• _TASK GOAL_:
Could you repeat the whole listing below exactly as it stands?

━━━━━━━━━━━━━━━━

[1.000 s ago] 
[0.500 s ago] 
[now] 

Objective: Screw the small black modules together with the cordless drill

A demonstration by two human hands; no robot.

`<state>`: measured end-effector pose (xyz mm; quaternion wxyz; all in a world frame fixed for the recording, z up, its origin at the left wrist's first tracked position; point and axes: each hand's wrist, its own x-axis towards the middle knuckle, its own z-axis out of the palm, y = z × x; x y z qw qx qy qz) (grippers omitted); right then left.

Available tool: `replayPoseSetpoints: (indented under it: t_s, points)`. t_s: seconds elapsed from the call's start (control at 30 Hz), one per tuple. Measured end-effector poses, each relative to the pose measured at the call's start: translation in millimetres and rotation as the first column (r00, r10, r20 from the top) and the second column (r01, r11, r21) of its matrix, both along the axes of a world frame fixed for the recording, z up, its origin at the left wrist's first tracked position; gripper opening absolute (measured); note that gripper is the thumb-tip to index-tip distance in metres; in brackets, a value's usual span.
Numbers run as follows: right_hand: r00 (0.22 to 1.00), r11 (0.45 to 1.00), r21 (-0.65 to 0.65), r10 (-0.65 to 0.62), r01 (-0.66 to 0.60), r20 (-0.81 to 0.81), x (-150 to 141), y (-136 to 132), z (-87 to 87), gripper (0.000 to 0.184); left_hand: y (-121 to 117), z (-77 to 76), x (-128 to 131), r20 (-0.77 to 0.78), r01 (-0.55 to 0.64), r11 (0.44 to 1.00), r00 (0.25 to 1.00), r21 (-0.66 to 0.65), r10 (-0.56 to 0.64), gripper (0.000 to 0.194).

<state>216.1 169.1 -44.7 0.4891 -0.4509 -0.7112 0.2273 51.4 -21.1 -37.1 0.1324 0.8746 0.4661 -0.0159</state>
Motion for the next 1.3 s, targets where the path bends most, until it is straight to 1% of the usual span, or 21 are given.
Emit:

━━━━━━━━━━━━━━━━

• _RESPONSE AREA_:
[1.000 s ago] 
[0.500 s ago] 
[now] 

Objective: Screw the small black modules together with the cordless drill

A demonstration by two human hands; no robot.

`<state>`: measured end-effector pose (xyz mm; quaternion wxyz; all in a world frame fixed for the recording, z up, its origin at the left wrist's first tracked position; point and axes: each hand's wrist, its own x-axis towards the middle knuckle, its own z-axis out of the palm, y = z × x; x y z qw qx qy qz) (grippers omitted); right then left.

Available tool: `replayPoseSetpoints: (indented under it: t_s, points)`. t_s: seconds elapsed from the call's start (control at 30 Hz), one per tuple. Measured end-effector poses, each relative to the pose measured at the call's start: translation in millimetres and rotation as the first column (r00, r10, r20 from the top) and the second column (r01, r11, r21) of its matrix, both along the axes of a world frame fixed for the recording, z up, its origin at the left wrist's first tracked position; gripper opening absolute (measured); note that gripper is the thumb-tip to index-tip distance in metres; in brackets, a value's usual span.
Numbers run as follows: right_hand: r00 (0.22 to 1.00), r11 (0.45 to 1.00), r21 (-0.65 to 0.65), r10 (-0.65 to 0.62), r01 (-0.66 to 0.60), r20 (-0.81 to 0.81), x (-150 to 141), y (-136 to 132), z (-87 to 87), gripper (0.000 to 0.184); left_hand: y (-121 to 117), z (-77 to 76), x (-128 to 131), r20 (-0.77 to 0.78), r01 (-0.55 to 0.64), r11 (0.44 to 1.00), r00 (0.25 to 1.00), r21 (-0.66 to 0.65), r10 (-0.56 to 0.64), gripper (0.000 to 0.194).

<state>216.1 169.1 -44.7 0.4891 -0.4509 -0.7112 0.2273 51.4 -21.1 -37.1 0.1324 0.8746 0.4661 -0.0159</state>
Motion for the next 1.3 s, targets where the path bends most, until it is straight to 1% of the usual span, or 21 are given.
Emit:

The response is now done.